曲目
1.セレナ-タ トスティ作曲
イタリア近代作曲家トスティの作品の中でも指折りの名旋律。月が美しく輝く晩、ギタ-の音色を思わせる軽快なリズムに乗って、愛しい女への熱い思いが語られる。
2.朧月夜 高野辰之作詞・岡野貞一作曲・岩河智子編作
大正3年(1914年)に「尋常小学校唱歌」に初出、現在も小学6年生の教科書に載っている。詩は、4・4・3・3音で構成され、リズミカルに脚韻を踏みつつ美しい日本の風景を視覚的・聴覚的に描き出している。
作曲者岡野は若くしてキリスト教の洗礼を受け、以後40年にわたって教会オルガニストを務めた。彼の作品の多くが賛美歌の影響を受けていると言われている。この二人による唱歌は他に「故郷」「春の小川」「もみじ」などがある。
3.十五夜お月さん 野口雨情作詞・本居長世作曲・岩河智子編作
裕福な家庭が没落し一家離散。その家の少女が悲しい心の内を語りだす。ばあやとの別れの寂しさ、もらわれていった妹への思い、そして恋しい母への思慕を月に向かってはきだしている。
この歌は大正9年(1920年)に童謡・童話雑誌「金の船」に発表された。野口雨情・本居長世のコンビで他に「七つの子」「青い目の人形」「赤とんぼ」「赤い靴」など、今も歌い継がれている多くの童謡が生まれた。
4.おやすみ 三木露風作詞・中田喜直作曲
昭和22年(1947年)に発表された中田喜直の「六つの子どもの歌」の6曲目であるが、童謡や子守り歌とは思えない不思議な雰囲気をもつ作品。
詩は「赤とんぼ」の作詞でも有名な三木露風。彼は北海道・上磯町のトラピスト修道院で文学講師を務めた後、1922年にここで洗礼をしている。
5.月の光 ドビュッシ-作曲 ~ピアノソロ~
1890年に作曲された「ベルガマスク組曲」の3曲目。フランスの詩人ヴェルレーヌの「艶なる宴」のなかの1篇「月の光」に触発されて作曲されたと言われている。
顔とともに様々な悲しみを仮面の下に隠しながら宴に饗する人々。その夜空には、月が冴え冴えと輝いている・・・。
6.月の砂漠 加藤まさを作詞・佐々木すぐる作曲・岩河智子編作
この異国を連想させる幻想的な詩は、挿絵画家として人気を博した加藤まさをが大正12年(1923年)に雑誌「少女倶楽部」に挿絵と共に発表した。
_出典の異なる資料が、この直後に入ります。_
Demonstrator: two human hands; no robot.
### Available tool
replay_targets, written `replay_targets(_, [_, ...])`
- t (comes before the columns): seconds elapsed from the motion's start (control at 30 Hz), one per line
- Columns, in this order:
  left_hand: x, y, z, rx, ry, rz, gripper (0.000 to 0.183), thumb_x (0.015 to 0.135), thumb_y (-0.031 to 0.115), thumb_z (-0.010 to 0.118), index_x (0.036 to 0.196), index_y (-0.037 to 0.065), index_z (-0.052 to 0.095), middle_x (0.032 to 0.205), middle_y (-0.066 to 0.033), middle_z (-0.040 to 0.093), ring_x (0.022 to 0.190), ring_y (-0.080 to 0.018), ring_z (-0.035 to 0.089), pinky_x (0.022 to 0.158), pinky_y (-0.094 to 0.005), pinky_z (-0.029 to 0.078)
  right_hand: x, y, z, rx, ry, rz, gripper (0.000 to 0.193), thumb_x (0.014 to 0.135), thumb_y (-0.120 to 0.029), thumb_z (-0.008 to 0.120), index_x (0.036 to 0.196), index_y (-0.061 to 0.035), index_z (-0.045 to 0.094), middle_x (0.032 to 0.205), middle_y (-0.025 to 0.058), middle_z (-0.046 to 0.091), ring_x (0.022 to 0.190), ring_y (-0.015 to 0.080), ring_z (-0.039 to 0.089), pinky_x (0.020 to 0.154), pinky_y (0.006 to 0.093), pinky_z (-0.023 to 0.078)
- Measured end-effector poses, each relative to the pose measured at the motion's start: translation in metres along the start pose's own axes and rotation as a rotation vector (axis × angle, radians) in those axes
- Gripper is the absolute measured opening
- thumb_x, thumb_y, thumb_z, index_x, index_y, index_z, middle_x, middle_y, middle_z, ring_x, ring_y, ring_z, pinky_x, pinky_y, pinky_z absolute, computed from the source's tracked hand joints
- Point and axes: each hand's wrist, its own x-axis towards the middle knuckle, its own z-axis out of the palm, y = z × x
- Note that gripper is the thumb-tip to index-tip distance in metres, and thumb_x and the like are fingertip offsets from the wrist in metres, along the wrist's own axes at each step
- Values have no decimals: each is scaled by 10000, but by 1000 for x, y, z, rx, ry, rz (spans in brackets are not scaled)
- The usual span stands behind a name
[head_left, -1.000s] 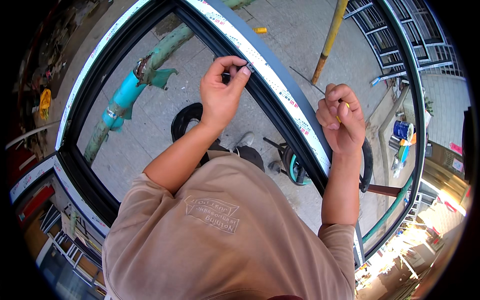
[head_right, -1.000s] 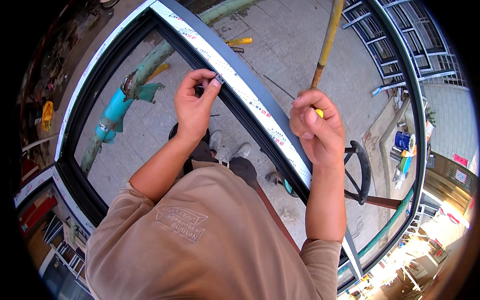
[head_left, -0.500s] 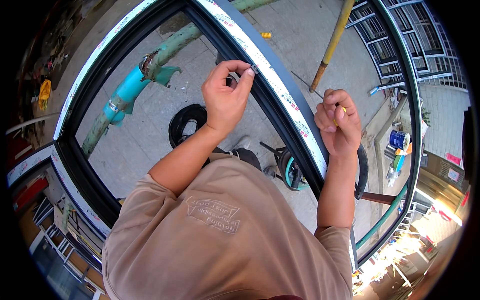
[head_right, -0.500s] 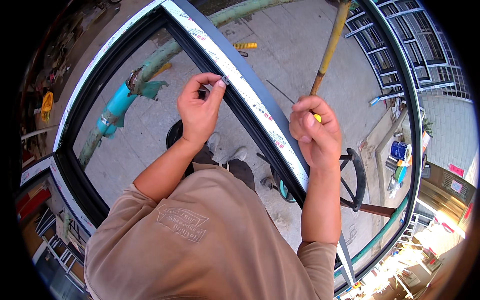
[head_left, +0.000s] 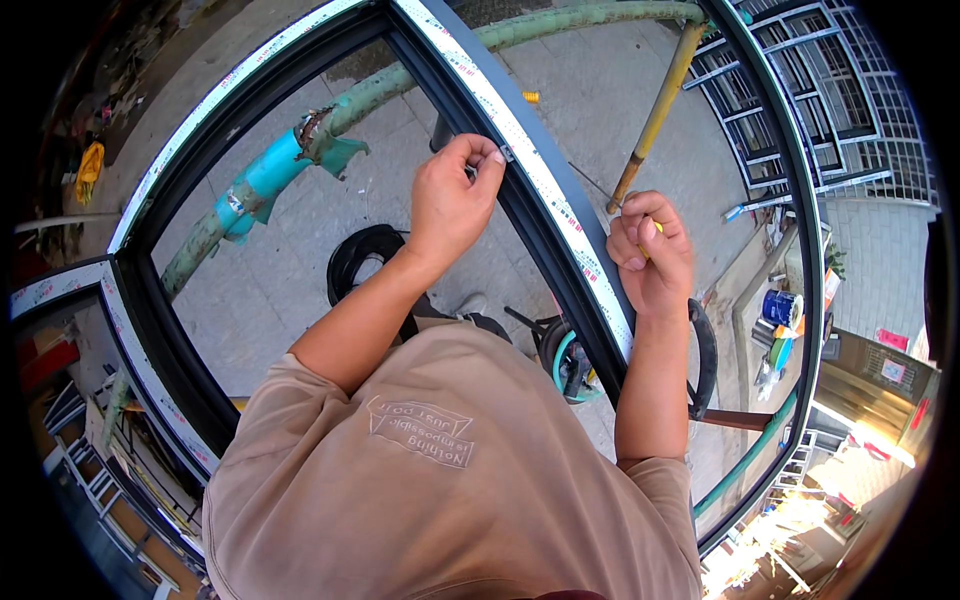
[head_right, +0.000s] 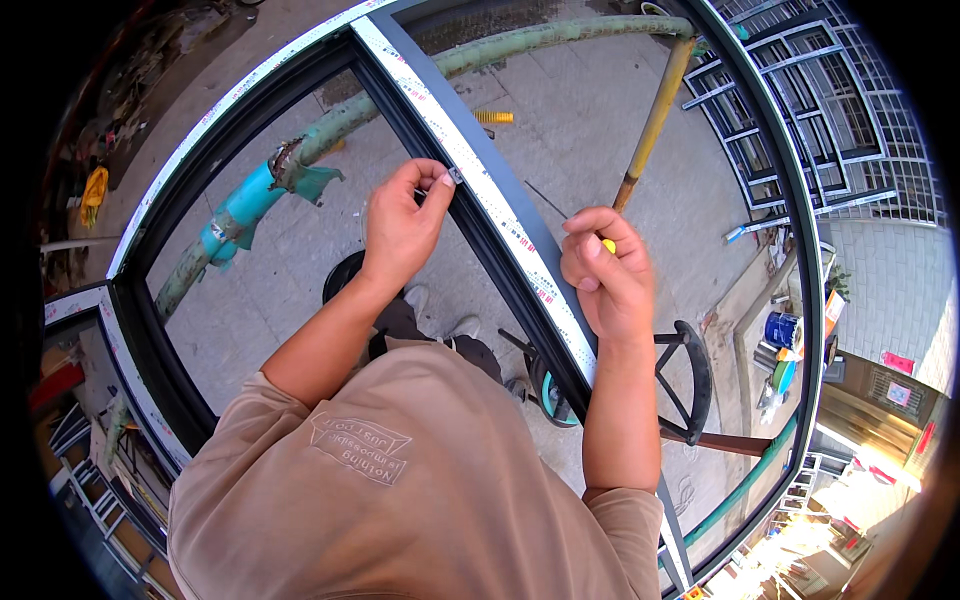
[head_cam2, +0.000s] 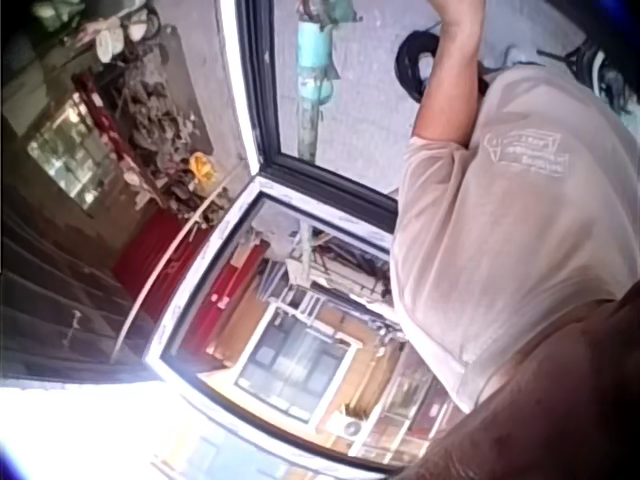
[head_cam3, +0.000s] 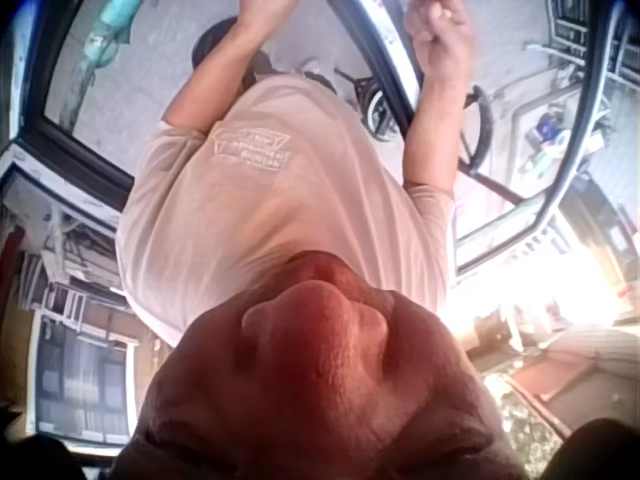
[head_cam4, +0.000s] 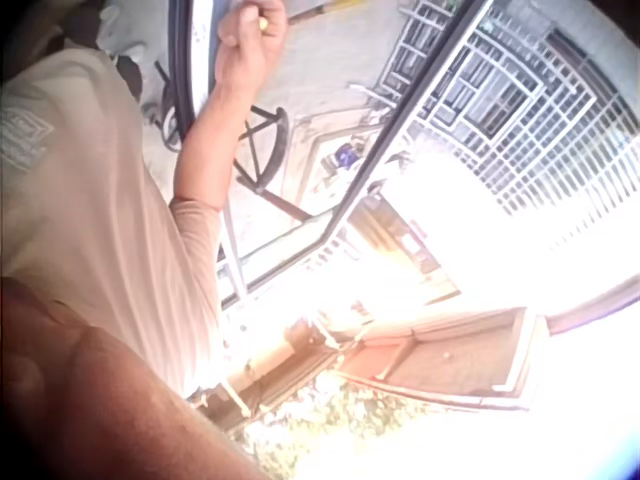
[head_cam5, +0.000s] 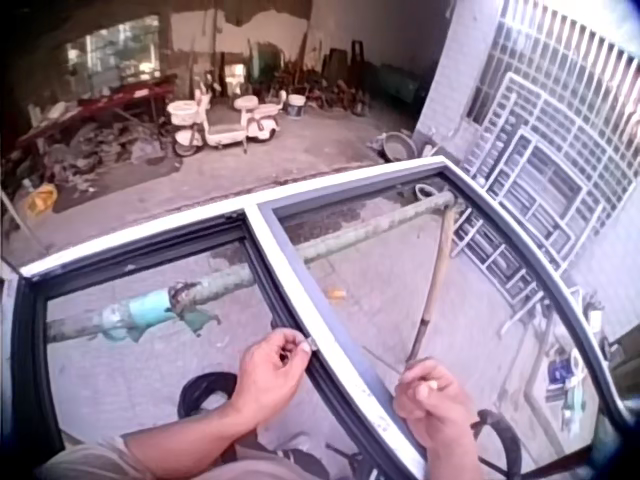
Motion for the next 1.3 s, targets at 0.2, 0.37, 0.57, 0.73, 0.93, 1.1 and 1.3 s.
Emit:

「らくだに乗った王子様とお姫様の小さな物語」が、岩河智子の編作により聞くものの想像力をかきたてる壮大な叙事詩的作品に生まれかわっている。
7.きらきら星変奏曲 モーツァルト作曲 ~ピアノソロ~
日本で「きらきら星」として親しまれているこの曲のテ-マは、18世紀後半にフランスで愛唱されていた(原題は「あぁ、お母さん、あなたに申しましょう」)。モーツァルトはこのポピュラ-なテーマに12の変奏曲を書いている。当時「変奏曲」はピアノ愛好家の需要に応じて出版されることが多かったが、この曲も1785年に出版されている。
8.オペラ「ドン・ジョヴァンニ」より“おっしゃらないで、いとしい人よ”モーツァルト作曲
騎士長である父をドン・ジョヴァンニによって殺された娘のドンナ・アンナ。婚約はしているものの、父の仇を討つまでは結婚に踏み切ろうとしないアンナに、婚約者のオッタ-ヴィオは焦りをつのらせる。そんな彼に「私があなたにつれないなどとおっしゃらないでください」となだめ諭すアリアである。
9.オペラ「夕鶴」より“私の大事な与ひょう” 團 伊玖磨作曲
日本の民話劇様式の確立者であった木下順二の戯曲を台本に使い、團 伊玖磨が作曲した二部構成のオペラ。このアリアで、村の子ども達と「かごめ遊び」をしていた後、ひとりになったつうは、命の恩人と思って献身してきた夫が、次第に自分と違う世界の人間になりつつあることの不安を歌う。
10.時計台の鐘 高階哲夫作詞・作曲・岩河智子編作
昭和2年(1927年)にコンサ-トのために札幌を訪れたバイオリニスト高階哲夫が札幌の街の印象をもとに作った歌。
札幌室内歌劇場の「時計台コンサ-ト」では、音楽監督で作曲家の岩河智子が当日の出演者の編成、プログラムに合わせて編曲したものを演奏し続けている。ここでしか聞けない「時計台の鐘」をお楽しみください。